* Task objective
The lines to copy from the listing below are those that contain the string "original".

◆ ◆ ◆ ◆

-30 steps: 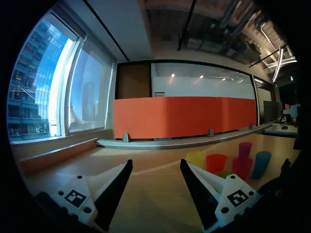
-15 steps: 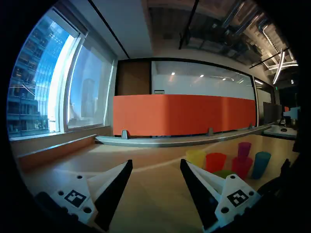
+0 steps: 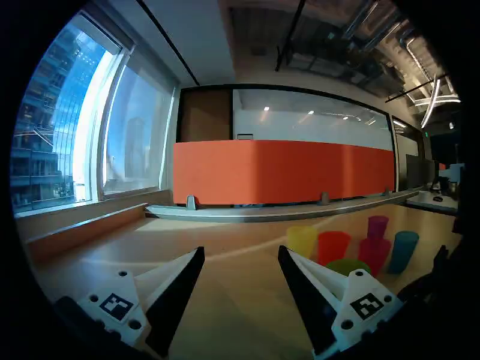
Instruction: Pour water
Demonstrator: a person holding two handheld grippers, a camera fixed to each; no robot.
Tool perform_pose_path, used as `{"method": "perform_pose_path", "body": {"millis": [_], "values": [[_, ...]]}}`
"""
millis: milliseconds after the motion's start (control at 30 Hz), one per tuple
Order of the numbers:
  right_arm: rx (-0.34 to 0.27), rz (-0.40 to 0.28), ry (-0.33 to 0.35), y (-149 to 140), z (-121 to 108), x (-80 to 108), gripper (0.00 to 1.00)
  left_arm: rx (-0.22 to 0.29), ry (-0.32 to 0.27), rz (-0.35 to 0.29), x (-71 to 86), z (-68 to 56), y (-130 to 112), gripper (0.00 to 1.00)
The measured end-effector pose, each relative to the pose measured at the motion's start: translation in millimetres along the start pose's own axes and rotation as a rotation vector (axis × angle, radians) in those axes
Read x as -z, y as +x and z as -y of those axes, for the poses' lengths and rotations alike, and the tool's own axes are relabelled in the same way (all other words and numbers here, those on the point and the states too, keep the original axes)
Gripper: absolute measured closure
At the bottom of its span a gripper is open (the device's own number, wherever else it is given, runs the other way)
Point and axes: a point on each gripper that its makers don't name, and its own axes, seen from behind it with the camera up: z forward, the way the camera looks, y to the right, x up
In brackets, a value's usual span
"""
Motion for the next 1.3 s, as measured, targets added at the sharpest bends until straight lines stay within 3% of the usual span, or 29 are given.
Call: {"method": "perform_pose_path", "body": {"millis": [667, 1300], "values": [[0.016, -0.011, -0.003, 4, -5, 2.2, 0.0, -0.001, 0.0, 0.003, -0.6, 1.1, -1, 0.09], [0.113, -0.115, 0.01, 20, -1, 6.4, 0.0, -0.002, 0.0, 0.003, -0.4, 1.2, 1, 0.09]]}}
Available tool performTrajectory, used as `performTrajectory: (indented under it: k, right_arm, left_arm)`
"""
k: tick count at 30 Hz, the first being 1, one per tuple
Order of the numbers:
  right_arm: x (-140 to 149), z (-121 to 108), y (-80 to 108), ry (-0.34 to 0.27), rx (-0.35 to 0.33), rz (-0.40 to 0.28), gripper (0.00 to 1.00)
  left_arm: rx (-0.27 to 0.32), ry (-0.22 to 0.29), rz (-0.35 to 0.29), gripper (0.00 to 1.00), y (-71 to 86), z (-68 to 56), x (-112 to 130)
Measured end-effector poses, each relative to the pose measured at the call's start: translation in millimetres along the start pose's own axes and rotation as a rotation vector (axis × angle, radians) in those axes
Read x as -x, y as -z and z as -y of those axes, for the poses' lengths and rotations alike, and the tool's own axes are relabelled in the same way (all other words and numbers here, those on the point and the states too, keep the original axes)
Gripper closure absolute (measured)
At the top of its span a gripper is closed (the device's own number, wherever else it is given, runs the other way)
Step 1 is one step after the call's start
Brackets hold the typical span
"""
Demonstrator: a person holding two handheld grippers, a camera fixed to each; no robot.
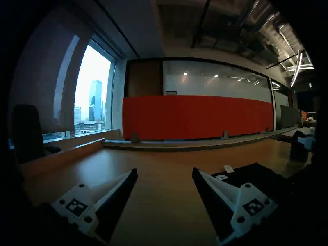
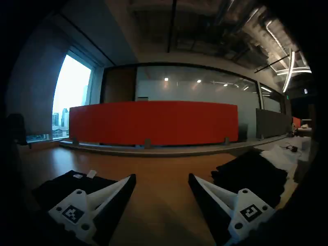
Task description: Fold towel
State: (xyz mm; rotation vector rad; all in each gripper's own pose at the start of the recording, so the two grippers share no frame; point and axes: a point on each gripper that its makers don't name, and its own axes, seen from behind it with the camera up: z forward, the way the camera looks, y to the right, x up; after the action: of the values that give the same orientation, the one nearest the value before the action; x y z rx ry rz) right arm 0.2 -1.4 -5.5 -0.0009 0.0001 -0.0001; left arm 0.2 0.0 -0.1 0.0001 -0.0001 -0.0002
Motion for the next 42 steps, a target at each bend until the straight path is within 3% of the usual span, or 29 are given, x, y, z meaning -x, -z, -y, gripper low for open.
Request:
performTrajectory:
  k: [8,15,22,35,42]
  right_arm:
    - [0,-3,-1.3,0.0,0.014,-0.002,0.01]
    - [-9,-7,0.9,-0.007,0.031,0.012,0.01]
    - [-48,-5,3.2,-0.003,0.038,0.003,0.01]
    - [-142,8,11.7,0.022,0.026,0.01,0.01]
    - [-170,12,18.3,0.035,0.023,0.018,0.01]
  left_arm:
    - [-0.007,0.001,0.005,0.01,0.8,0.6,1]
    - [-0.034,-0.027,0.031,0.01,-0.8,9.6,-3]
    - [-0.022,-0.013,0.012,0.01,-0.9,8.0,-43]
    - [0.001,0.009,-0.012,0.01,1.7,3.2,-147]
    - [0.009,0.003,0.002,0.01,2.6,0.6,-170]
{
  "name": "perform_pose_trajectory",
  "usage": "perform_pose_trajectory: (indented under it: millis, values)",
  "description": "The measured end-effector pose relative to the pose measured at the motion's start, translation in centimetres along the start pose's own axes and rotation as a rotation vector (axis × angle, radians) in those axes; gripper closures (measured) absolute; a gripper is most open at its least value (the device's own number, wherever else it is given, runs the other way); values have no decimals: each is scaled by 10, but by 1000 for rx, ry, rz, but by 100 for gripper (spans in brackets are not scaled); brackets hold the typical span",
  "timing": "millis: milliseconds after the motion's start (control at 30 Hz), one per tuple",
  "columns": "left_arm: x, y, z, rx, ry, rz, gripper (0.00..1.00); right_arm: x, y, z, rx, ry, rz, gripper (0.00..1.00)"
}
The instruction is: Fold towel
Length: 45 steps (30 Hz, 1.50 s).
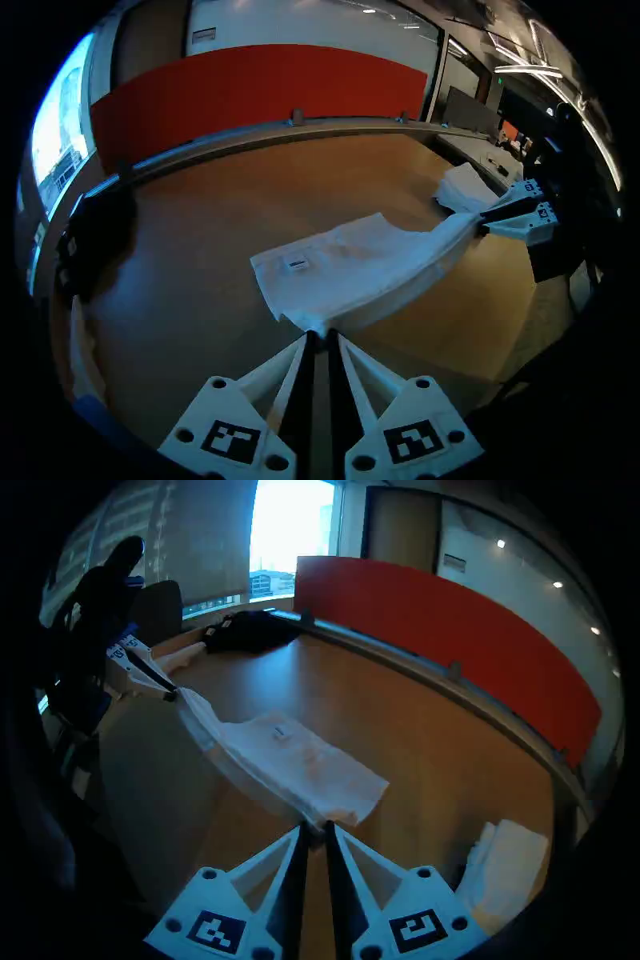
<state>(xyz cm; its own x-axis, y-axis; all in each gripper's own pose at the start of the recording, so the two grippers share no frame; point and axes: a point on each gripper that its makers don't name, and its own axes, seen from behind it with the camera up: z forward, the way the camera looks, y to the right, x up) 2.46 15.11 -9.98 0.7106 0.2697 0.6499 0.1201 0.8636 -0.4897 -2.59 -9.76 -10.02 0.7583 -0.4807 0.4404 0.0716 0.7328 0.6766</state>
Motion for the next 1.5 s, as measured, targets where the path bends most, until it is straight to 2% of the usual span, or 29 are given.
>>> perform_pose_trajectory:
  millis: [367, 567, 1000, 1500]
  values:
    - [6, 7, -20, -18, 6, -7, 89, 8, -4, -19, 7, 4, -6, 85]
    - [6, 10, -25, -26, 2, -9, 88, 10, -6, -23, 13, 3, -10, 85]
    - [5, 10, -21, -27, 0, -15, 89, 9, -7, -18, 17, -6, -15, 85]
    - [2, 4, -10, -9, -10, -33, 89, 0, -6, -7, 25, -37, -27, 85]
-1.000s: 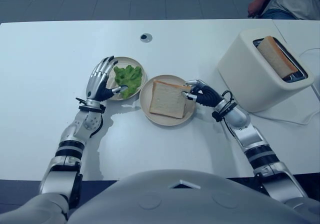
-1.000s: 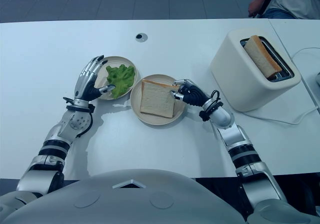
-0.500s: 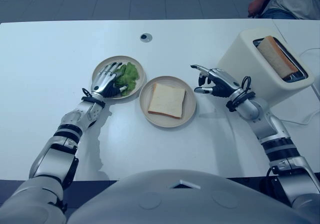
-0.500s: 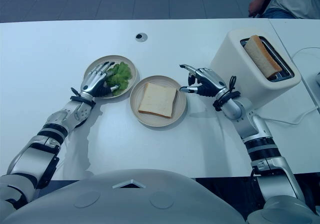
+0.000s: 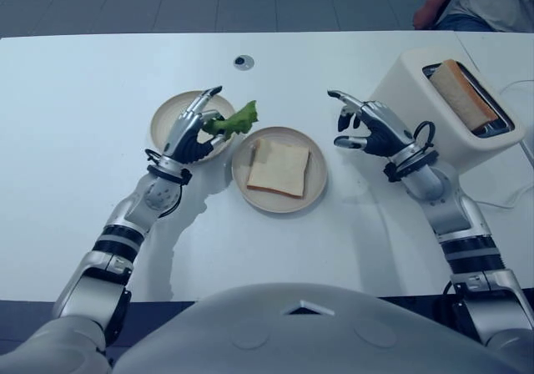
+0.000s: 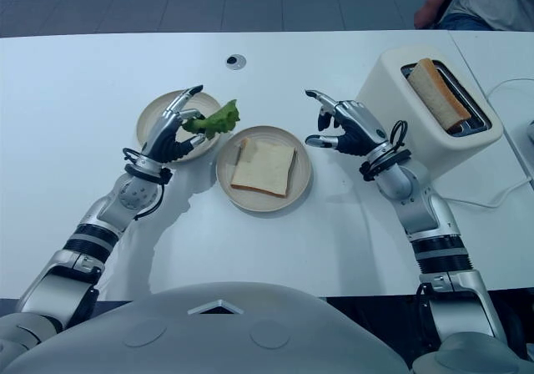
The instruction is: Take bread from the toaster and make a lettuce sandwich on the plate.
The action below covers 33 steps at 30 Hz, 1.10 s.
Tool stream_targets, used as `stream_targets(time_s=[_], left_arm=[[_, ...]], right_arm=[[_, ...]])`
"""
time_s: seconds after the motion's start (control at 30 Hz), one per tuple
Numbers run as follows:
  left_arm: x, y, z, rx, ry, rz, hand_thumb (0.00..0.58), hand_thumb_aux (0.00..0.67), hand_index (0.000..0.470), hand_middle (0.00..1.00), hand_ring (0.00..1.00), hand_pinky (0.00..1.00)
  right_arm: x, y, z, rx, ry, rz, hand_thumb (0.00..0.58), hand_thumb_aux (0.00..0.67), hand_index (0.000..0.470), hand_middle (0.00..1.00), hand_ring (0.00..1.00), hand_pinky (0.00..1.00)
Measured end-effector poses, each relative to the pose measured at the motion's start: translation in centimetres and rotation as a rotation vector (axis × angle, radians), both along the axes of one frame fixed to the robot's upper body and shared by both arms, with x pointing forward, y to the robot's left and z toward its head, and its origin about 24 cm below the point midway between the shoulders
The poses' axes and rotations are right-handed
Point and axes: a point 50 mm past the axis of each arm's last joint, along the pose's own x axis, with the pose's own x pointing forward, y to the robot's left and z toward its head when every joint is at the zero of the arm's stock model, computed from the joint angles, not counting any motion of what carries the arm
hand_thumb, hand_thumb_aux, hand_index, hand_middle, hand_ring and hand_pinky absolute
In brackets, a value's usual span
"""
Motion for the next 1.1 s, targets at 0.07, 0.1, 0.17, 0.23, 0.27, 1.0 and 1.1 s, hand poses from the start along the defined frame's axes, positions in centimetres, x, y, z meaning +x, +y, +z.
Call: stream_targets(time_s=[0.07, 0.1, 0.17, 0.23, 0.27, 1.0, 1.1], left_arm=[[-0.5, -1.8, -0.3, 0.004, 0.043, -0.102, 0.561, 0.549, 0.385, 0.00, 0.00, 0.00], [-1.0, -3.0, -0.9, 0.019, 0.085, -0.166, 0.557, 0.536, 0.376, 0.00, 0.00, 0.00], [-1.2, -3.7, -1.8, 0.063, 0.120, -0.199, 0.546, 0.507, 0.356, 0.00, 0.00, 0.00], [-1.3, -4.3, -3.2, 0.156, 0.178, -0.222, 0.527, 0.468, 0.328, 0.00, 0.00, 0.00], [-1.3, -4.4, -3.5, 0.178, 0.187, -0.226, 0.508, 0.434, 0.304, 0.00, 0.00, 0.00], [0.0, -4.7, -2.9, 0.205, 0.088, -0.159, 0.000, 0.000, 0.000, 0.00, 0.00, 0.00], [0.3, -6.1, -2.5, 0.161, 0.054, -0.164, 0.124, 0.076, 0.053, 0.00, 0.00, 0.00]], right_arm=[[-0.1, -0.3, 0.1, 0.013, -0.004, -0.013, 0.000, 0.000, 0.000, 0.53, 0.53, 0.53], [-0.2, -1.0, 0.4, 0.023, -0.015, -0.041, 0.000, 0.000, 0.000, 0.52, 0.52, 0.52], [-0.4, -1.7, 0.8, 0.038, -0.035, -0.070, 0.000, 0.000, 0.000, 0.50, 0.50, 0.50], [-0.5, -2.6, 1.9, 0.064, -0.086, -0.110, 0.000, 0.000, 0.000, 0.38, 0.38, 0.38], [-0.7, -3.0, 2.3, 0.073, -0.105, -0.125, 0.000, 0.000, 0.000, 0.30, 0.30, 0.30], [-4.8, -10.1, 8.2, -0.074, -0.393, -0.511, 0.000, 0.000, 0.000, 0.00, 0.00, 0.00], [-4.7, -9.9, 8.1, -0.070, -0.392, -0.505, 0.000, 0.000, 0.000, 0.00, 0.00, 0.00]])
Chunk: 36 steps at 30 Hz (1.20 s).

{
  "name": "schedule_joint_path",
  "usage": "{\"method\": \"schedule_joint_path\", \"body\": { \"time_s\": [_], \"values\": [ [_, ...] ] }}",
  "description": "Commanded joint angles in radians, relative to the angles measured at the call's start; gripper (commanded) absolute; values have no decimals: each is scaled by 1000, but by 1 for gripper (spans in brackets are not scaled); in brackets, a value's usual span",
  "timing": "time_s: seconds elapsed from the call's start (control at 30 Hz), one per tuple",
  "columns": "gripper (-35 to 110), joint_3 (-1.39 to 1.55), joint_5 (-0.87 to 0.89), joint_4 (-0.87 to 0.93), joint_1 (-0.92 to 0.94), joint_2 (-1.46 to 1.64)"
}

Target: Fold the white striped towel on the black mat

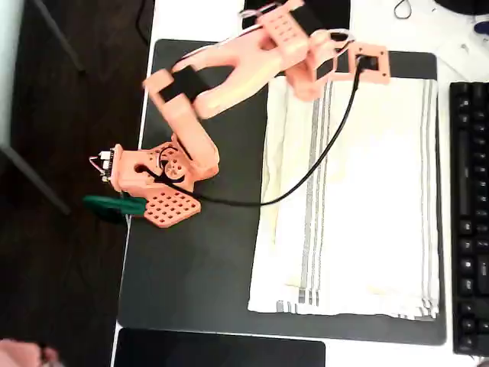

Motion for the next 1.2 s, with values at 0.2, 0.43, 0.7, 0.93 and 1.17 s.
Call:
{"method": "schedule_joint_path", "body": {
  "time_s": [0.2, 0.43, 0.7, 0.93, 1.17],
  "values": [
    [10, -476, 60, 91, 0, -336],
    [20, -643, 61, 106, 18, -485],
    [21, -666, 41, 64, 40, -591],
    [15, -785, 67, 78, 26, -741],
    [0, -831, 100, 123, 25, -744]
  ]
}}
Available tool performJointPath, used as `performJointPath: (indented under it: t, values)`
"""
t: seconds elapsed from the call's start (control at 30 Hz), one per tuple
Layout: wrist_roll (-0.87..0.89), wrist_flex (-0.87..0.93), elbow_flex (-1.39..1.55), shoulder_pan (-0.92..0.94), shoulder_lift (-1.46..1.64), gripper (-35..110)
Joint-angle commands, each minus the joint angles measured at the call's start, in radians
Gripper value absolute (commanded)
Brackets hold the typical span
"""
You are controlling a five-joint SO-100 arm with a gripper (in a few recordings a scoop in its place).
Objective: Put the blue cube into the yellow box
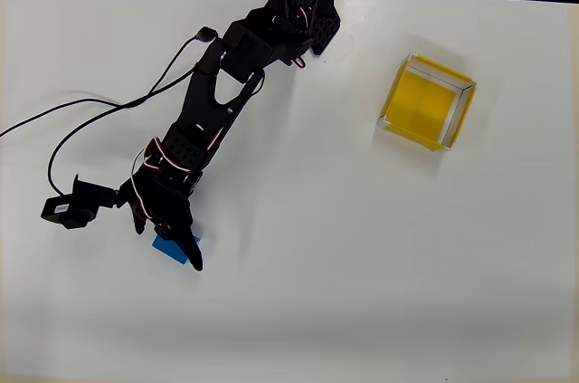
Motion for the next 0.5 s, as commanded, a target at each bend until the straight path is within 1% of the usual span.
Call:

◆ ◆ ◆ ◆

* Output for this exercise
Read x as -z, y as +x and z as -y of those axes, for the poses' lengths and rotations alike, and the tool's own axes are relabelled in the same way (all other words and numbers here, those on the point and the states too, keep the original axes)
Read x as -x, y as -z and z as -y of those axes, for the poses' lengths and rotations alike, and the tool's own axes are relabelled in the same way (all other words and numbers here, those on the point and the states too, keep the original axes)

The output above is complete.